SECTION 3. Non-Solicitation
Subject to Section 17 hereof, and except as otherwise provided in or
permitted by Section 4.3 of the Merger Agreement (it being understood and agreed
that for purposes of this Agreement the provisions of Section 4.3 applicable to
Crown, Crown Partnership or any Crown Subsidiary shall apply to the Crown
Securityholder as if incorporated by reference herein), during the Term, the
Crown Securityholder agrees that he shall not invite, initiate, solicit or
encourage, directly or indirectly, any inquiries, proposals, discussions or
negotiations or the making or implementation of any Acquisition Proposal, or
engage in any discussions or negotiations with or provide any confidential or
non-public information or data to, or afford access to properties, books or
records to, any Person relating to, or that may reasonably be expected to lead
to, an Acquisition Proposal, or enter into any letter of intent, agreement in
principle or agreement relating to an Acquisition Proposal, or propose publicly
to agree to do any of the foregoing, or otherwise facilitate any effort or
attempt to make or implement an Acquisition Proposal.

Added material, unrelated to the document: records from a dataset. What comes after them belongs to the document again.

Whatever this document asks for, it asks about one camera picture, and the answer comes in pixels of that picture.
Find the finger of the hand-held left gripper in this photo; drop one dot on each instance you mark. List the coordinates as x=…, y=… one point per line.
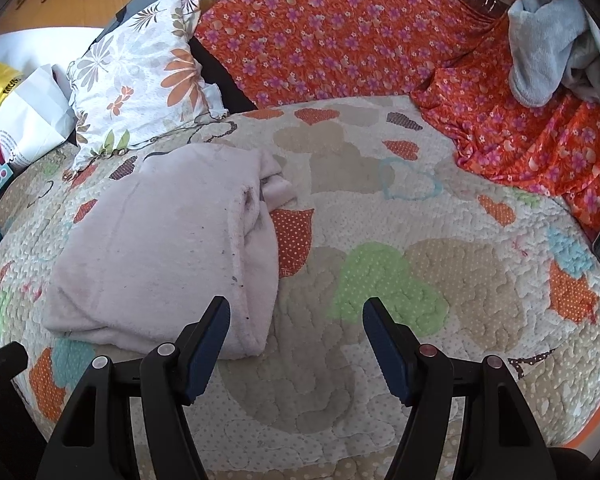
x=5, y=362

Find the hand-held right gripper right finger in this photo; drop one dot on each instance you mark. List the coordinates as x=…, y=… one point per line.
x=387, y=355

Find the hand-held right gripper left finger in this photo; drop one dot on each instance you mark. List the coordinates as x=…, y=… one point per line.
x=207, y=355

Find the pale pink fleece sweater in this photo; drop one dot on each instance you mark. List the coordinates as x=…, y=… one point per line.
x=155, y=240

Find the heart patterned quilt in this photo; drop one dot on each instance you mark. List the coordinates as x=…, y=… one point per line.
x=405, y=360

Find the white paper bag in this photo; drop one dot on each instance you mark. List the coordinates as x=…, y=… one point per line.
x=30, y=115

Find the white floral pillow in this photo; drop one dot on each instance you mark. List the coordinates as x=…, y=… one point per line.
x=140, y=75

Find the orange floral cloth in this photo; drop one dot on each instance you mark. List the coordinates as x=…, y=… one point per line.
x=330, y=35

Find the dark grey case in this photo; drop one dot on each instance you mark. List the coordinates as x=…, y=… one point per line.
x=130, y=10

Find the grey fleece cloth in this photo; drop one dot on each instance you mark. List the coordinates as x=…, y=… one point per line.
x=540, y=35

SECTION 4. Representations and Warranties of the Crown Securityholder
The Crown Securityholder hereby represents and warrants to PREIT and
PREIT Partnership as follows:
-4-
(a) The Crown Securityholder has the legal capacity, power, authority
and right (contractual or otherwise), to enter into this Agreement and to
perform its obligations hereunder. This Agreement has been duly executed and
delivered by the Crown Securityholder and constitutes a valid and binding
obligation of the Crown Securityholder, enforceable against the Crown
Securityholder in accordance with and subject to its terms, subject to
applicable bankruptcy, insolvency, moratorium or other similar laws relating to
creditors' rights and general principles of equity.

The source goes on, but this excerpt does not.